Data:
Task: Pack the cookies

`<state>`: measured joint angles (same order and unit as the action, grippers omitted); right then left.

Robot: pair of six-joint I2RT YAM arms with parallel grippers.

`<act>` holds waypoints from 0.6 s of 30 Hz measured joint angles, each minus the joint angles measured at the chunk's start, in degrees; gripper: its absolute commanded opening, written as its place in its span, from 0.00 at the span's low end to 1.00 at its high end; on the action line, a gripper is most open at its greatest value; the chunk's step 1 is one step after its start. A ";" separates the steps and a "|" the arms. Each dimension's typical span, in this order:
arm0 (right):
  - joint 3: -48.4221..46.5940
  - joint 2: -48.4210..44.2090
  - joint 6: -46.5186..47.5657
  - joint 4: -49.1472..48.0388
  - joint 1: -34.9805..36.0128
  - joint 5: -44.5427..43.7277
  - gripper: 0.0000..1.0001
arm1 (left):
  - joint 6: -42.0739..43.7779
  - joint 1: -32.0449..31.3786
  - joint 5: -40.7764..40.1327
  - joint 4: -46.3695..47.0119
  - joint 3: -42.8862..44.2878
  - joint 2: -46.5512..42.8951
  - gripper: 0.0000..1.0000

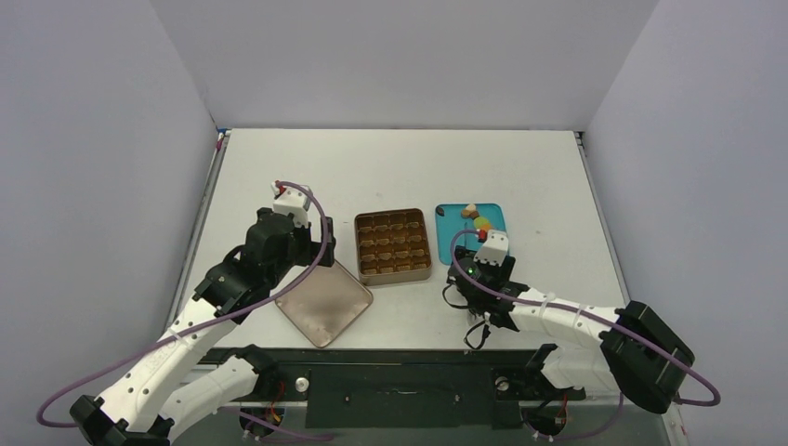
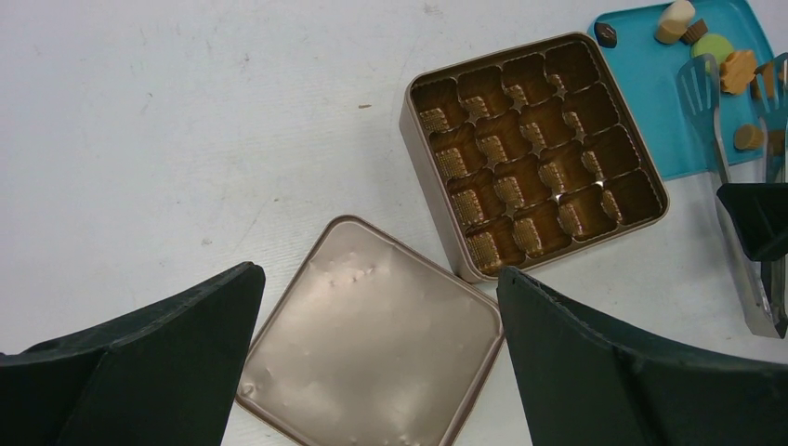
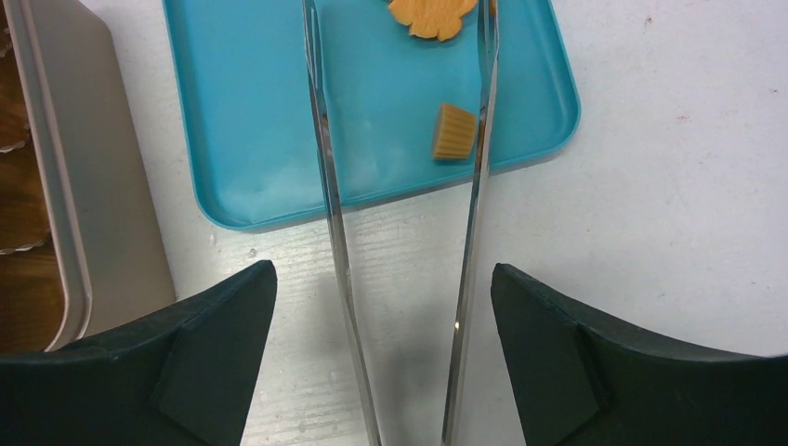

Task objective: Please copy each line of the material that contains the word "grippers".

Reply:
`<state>`: measured joint angles (same order and unit as the action, grippers omitted); right then left.
Robot: pair of six-joint I2RT YAM arms with parallel grippers.

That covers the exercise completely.